I don't feel that it is too harsh to watch*: It's focus is on the solutions rather than criticism. I feel that we should all be open to reflection however uncomfortable it may be.
If anyone here is feeling that they're perhaps being a bit complacent in their bird care, it will surely help give them a push to put some more effort into caring for their feathered family members.

*Does contain the occasional unpleasant image.


----------



## Cody (Sep 5, 2013)

Thanks for posting this link I listened to it and thought it was a great lecture. I volunteer at a bird shelter from time to time and it is so heartbreaking to see the frustration in the birds, most obvious in the larger parrots who do not get the opportunity for flight the way they were meant to be. People really need to be more educated before bringing any bird into their life.


----------



## Jesska (Apr 24, 2018)

To be honest I don't know if I'm in a good place emotionally to watch it. I really want to learn the facts shared though!
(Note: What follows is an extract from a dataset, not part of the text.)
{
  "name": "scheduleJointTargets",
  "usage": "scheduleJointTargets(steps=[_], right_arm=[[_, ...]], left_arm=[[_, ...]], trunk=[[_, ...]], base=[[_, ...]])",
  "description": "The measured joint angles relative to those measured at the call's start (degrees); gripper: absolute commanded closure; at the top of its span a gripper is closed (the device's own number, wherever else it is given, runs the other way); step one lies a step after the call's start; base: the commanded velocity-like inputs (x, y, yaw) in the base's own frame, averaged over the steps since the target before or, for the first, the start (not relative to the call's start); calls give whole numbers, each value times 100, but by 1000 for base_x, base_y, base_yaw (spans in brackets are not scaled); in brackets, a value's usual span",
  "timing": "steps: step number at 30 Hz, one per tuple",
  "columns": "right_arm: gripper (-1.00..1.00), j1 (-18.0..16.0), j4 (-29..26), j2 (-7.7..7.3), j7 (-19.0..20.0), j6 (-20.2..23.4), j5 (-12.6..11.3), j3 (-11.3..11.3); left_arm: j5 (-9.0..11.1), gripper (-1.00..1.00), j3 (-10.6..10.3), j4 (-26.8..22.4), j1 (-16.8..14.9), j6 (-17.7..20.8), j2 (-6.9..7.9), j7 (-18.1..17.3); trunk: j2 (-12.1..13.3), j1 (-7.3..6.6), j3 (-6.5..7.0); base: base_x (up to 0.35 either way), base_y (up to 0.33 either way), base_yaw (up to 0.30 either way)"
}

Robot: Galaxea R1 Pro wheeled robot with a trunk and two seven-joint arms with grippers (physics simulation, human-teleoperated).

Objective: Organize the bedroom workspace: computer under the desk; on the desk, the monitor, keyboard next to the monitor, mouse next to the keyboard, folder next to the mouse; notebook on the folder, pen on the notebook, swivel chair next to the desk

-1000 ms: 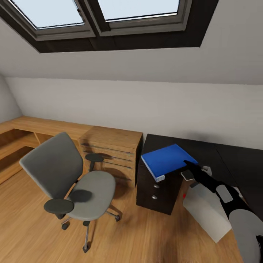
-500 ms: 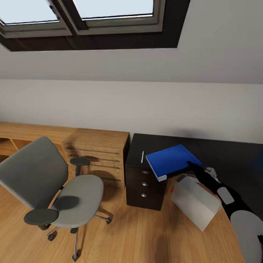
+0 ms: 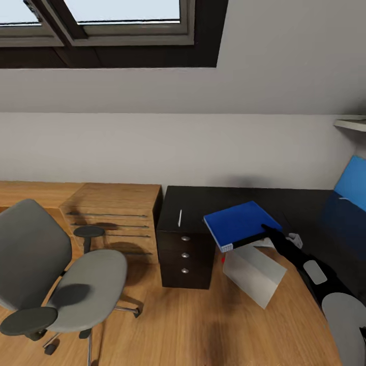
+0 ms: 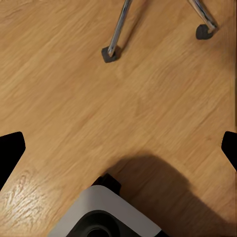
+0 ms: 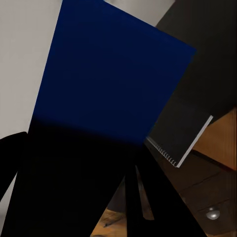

Just right now, the idea that no matter what I do I'm being cruel to Kowhai just by having him in my life is a bit much for me to bear at the moment. (Also I checked the comments section. Bad idea! "Free the birds, bird owners are cruel, how can you keep a bird in a cage, etc")

I hope I can watch it without feeling guilty (maybe I should feel guilty? I don't know) but I do whole heatedly agree with what bits I did see, about more education being necessary before ever contemplating a bird.


----------



## StarlingWings (Mar 15, 2013)

I think that a lot of the problems with keeping birds in cages are that the larger parrots used to be wild caught for cages, which is cruel. 

However, birds that are responsibly gotten from good breeders have never been in the wild, they are domesticated, like domesticated dogs and cats, and they wouldn't be able to make it in the wild. When they are cared for well, they like their cages and see them as a safe space, and they see their fellow humans and birds as their flock. 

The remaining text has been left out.